Hello, first time poster here. I apologize in advance, this will be a bit long with lots of info, and will have some god awful practices being applied which I hope to correct. Hoping to get some help here so I can learn to do things right. Started using Mikrotik devices recently and they are very good but much more complicated for an average guy who is used to consumer grade routers, so here I am. I need a bit of help with the following :
Setting up a LAN to LAN VPN connection. I have followed the guides available, and managed to get it to work, though not in the exact way that I need to. First of all, I have 3 locations (sites/branches), Site A, Site B and Site C. I need to open up a LAN to LAN VPN Connection from Site A to Site B and from Site A to Site C (Site B and C do not need to communicate with each other). All sites are using RB951G-2HnD. For testing and troubleshooting, I have instead gone ahead and tried to create a VPN connection from Site B to Site C (Site A has another device in the way from the Mikrotik router, so I wanted to make sure if this other device is causing any issues in VPN connectivity).
The guides I have followed showed me what to do (IPSec Peer, IPSec Policy, NAT), and it does work. HOWEVER, Site A has a Dynamic WAN IP from the ISP, Site B has a Static WAN IP from the ISP and Site C has a Dynamic WAN IP from the ISP. So I need to use DDNS to have a host name that follows the IP and updates whenever it changes.
I have decided to use the built-in feature in the MikroTik (IP > Cloud > DDNS Enabled), and this has given me fairly randomized hostnames that do work and follow the IP whenever it changes, and I even want to use it on the Static IP (no reason to but still).
Now here is the issue, in IPSec > Policies, you need to enable "Tunnel" and enter "SA Src. Address" and "SA Dst. Address", and these fields do not accept the DDNS hostnames, only IP addresses. If I go and enter the current public WAN IP addresses on both sites, phase 2 gets established and everything is ok, but these WAN IP's will change after a day or so, so I need to use the DDNS hostnames here. I have updated to 6.43.11 firmware, as IPSec > Peer > Address would not accept DDNS hostnames in older versions, so once updated, it accepted it there, but not in the SA Src/Dst addresses.
What can be done here?
Additionally, I have the following questions/issues. :
1) I have set up the device on Site C, and it had the "Firewall" option enabled in quick set. Once WAN connectivity was established over PPPoE, the router got internet connectivity but would not allow anything on the WiFi or LAN ports to use it. I Had to disable Firewall to get it to work. Looking at the before and after in IP > Firewall > Filter Rules, a bunch of rules get added or removed depending on the setting. Additionally, Site B router was set up with "Firewall" enabled, and did not have this issue (but the WAN connection method was static IP). Is there any issue if the Firewall option is disabled? Disabling Firewall also allows me to connect to the Mikrotik devices via WinBox.

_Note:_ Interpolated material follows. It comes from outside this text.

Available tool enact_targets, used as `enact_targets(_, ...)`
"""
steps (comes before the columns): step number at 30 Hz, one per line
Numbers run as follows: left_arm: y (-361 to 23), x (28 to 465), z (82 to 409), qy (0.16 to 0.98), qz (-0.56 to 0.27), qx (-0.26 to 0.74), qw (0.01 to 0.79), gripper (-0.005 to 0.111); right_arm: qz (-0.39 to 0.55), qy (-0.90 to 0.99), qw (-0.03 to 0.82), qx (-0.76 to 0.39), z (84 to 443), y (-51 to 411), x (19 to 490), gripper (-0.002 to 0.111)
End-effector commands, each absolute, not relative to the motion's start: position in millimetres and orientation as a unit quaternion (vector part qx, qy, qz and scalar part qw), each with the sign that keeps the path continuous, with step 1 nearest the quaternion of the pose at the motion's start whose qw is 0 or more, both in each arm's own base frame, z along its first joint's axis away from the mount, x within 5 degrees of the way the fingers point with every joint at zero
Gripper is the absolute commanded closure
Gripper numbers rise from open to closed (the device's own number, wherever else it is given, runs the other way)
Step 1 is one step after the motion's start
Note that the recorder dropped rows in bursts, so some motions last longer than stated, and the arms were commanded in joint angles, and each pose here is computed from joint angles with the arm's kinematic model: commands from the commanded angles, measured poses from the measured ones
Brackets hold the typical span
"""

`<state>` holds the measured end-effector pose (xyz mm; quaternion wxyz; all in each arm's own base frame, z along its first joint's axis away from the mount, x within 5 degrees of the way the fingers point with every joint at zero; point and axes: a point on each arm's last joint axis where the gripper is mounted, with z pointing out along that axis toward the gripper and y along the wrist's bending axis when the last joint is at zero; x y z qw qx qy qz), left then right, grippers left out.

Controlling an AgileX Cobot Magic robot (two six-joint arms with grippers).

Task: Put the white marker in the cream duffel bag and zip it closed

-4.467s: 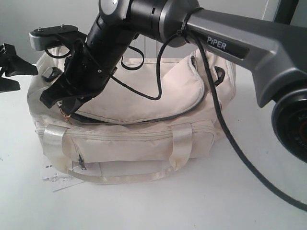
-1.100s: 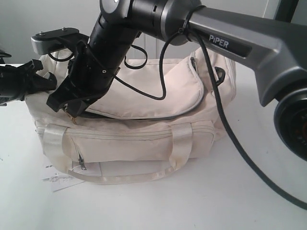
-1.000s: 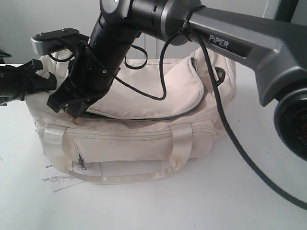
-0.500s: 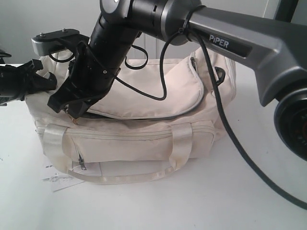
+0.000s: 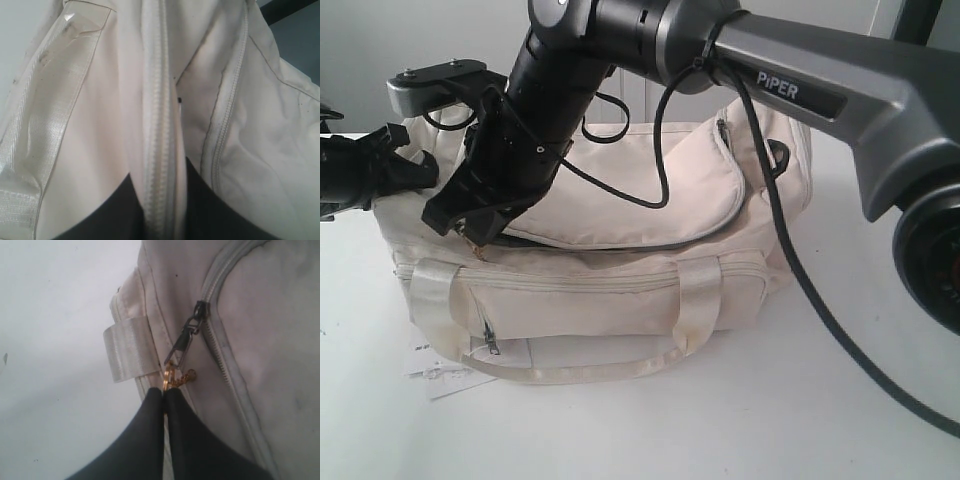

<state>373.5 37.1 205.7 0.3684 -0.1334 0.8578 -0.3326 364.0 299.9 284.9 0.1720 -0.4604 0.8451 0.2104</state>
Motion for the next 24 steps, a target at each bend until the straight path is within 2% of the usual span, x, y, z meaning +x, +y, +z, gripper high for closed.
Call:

2) Using IP > Cloud > DDNS is viable as an alternative for something like DynDNS or No-IP? Are there any issues with using this in the long term?
3) Finally, this is probably a very newbie thing to do or to have it happen to you but, after all the above was done and the firewalls were disabled, I have started seeing an increased number of brute force attempts to log into the Mikrotik routers from Russia/Singapore/Brazil/France/Islands/Vietnam etc. I am getting alot of red messages from login failures in the logs for both devices in Site B and Site C. After this, I went ahead and improved my password across all the devices to ensure no one can log in (24 character randomized passwords). Site B is on Static IP, and for some reason I can access the router by going to the WAN IP in the browser but Site C is on Dynamic IP, I cannot access the router by going to the WAN IP in the browser. Additionally, Site C logs show login attempts via telnet and Site B logs show login attempts via ssh with the occasional auth timeout message (dont know if its related to the login attempts, Site C does not show these messages). How can I ensure security here? Having the router page accessible via WAN IP is not ideal, but what can I do here? Can I limit login attempts to something like 1 login attempt per 10 minutes?
4) Final Final, once VPN was established between sites B and C, the guide said that the new rule in NAT should be set as first in the order to ensure both sides can ping each other, but I have noticed that it does not matter on any of the sides in what order the NAT rule is in the list. + I have a default NAT rule for masquerade set already, as per the guide the new rule should be above this masquerade, but i can put it in any order on both sides and it works. Any reason for this?
5) Terminal within the Mikrotik router do not succesfully ping the opposing router, but CMD pings do work + I can open Site C router via its local IP from Site B network. Any issue here?